Amanda Grayling, 63, a former finance director from Blythburgh, Suffolk, features in a new TV documentary exploring the science behind the next big cancer breakthroughs.

The grandmother was diagnosed with a glioblastoma in 2023, but rather than receiving chemotherapy, her tumour’s DNA was analysed and matched with a targeted drug.

The documentary reveals that five months into treatment, her scans show no growth and some signs of shrinkage.

“It’s nice to be normal, ” she said. “We go out every day. I try and look forward rather than look back. It’s the best thing.”

Her husband Gary said: “We go on holiday now, we live our lives as if nothing is wrong.

Speaking to his wife, he said: “We had tears when you first got diagnosed, will I see this Christmas? and this is the third Christmas now and there’s no problems.”

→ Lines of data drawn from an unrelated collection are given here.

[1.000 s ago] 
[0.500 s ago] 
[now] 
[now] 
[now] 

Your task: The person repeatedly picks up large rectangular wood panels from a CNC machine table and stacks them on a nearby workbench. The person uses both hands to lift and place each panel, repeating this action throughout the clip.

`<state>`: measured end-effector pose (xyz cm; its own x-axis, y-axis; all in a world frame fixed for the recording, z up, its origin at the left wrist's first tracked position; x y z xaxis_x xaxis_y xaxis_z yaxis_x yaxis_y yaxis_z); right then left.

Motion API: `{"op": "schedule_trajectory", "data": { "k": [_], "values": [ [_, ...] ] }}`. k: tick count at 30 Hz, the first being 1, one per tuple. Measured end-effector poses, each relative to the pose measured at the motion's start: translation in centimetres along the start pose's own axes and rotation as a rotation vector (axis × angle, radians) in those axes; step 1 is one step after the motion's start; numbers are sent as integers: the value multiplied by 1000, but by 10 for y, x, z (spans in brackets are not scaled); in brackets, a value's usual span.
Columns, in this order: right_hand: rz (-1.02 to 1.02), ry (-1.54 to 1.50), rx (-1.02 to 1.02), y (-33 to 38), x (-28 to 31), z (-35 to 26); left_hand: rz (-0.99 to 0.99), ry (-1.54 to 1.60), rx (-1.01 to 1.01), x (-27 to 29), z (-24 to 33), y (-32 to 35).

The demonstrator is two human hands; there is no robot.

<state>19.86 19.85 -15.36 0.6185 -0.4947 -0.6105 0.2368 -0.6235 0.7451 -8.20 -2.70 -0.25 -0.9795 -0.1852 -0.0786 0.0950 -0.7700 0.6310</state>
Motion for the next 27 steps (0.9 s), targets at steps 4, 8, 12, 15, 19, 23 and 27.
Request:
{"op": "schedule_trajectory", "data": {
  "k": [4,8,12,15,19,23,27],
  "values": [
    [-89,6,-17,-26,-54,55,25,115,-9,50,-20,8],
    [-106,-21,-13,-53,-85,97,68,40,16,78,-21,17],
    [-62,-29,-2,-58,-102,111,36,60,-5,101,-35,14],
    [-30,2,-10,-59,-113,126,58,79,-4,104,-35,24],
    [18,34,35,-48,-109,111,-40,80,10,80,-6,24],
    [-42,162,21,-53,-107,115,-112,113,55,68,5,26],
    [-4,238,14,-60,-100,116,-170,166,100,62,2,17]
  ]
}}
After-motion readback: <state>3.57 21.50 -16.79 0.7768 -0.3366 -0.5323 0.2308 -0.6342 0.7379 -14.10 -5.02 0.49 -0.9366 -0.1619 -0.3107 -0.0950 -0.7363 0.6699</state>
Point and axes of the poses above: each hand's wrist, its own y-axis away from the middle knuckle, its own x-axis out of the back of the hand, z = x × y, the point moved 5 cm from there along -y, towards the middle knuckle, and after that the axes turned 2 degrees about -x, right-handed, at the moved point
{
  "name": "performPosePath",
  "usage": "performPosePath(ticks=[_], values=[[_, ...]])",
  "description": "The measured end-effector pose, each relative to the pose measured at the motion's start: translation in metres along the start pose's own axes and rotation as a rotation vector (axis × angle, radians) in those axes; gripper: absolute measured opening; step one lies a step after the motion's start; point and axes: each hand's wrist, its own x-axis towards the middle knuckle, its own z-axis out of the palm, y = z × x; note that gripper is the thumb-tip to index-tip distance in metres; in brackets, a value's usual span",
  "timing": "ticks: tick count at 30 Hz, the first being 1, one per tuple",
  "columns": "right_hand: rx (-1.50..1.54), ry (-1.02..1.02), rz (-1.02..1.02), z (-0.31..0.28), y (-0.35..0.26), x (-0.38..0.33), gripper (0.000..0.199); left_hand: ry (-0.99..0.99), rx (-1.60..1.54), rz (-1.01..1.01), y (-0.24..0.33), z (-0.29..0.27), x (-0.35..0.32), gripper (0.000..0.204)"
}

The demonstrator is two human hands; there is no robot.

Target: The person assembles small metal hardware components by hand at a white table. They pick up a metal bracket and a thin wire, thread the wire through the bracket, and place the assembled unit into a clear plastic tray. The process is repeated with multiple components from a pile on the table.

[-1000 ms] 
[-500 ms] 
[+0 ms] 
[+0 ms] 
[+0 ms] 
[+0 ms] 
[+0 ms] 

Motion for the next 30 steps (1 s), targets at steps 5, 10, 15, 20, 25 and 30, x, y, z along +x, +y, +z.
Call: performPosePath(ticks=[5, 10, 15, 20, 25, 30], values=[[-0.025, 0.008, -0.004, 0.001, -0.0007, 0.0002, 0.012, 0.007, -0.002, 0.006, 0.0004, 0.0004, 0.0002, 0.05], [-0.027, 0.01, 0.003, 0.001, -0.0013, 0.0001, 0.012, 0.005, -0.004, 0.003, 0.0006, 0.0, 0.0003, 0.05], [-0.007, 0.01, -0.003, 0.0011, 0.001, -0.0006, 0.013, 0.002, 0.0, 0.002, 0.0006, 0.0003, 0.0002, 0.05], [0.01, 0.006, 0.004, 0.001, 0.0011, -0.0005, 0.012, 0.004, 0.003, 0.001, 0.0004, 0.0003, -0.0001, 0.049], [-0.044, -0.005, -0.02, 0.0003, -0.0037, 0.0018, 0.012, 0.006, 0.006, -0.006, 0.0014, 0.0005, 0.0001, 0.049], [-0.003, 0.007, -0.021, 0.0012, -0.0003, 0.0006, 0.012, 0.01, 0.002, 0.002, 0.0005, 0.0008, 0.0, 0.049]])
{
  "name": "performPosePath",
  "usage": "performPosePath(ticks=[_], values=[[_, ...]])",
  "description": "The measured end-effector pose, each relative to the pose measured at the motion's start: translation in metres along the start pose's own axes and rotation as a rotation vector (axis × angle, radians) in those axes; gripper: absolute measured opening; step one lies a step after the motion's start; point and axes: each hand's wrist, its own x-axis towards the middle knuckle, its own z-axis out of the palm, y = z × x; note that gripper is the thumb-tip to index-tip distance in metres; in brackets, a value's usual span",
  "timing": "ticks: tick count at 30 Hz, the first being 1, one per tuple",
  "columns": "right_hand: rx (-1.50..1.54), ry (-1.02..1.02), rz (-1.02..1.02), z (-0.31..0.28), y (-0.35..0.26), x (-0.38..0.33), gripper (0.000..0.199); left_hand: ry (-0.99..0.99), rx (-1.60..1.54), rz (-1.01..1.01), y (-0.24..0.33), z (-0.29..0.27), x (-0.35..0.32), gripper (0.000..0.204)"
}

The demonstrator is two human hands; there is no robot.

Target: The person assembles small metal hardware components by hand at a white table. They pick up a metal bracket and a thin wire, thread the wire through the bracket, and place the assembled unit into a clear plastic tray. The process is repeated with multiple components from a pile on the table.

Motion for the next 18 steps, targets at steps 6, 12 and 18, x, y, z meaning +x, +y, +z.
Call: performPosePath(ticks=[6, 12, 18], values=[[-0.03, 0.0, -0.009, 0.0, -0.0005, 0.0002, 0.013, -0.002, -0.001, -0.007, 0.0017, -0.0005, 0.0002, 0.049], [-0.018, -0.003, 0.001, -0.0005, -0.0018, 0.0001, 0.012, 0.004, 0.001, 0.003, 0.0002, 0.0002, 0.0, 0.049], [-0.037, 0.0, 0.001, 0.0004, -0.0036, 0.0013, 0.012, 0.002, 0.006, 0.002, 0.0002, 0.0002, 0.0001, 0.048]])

Dr Richard Mair features in the first episode of the three-part documentary Credit: Cancer Detectives: Finding the Cures- Channel 4/Dragonfly North

Mrs Grayling’s treatment is being overseen by Dr Richard Mair, a neurosurgeon at Addenbrooke’s Hospital and a University of Cambridge scientist.

His clinical trial features in the first episode of the Channel 4 series, Cancer Detectives: Finding the Cures.

In the programme, he describes how science is “at the dawn of a new series of cancer treatments” and there is “the opportunity to change medicine forever”.

“To match their cancer type, we need to do a new type of investigation called whole genome sequencing,” he told ITV News Anglia.

“What whole genome sequencing does is it looks at the DNA, looks at the genes in the cells of the cancer and identifies what’s gone wrong for that patient.

“Then we’re able to match the drugs specifically to the changes in that person’s genes in the DNA of that patient’s cancer.”

Amanda Grayling is one of the patients starring in the Channel 4 documentary Credit: Cancer Detectives Finding the Cures- Channel 4/Dragonfly North

“We have more drugs now than we’ve ever had, and it’s really down to us to find the right patients to match with all of those drugs that we have at our disposal.

“Moreover, there are new treatment modalities coming online all the time. Whether we talk about cancer vaccines, immunotherapies, oncolytic viruses, gene therapies, there are lots of different approaches to cancer and to treating it that we didn’t have 10, 15 years ago.”

Cancer Research UK, which partly funded the trial, has described it as a “golden age of cancer research”.

Phil Almond from Cancer Research UK said: “This series offers a powerful glimpse into the future of cancer research – a future where more people live longer, better lives through earlier diagnosis and kinder, more effective treatments.”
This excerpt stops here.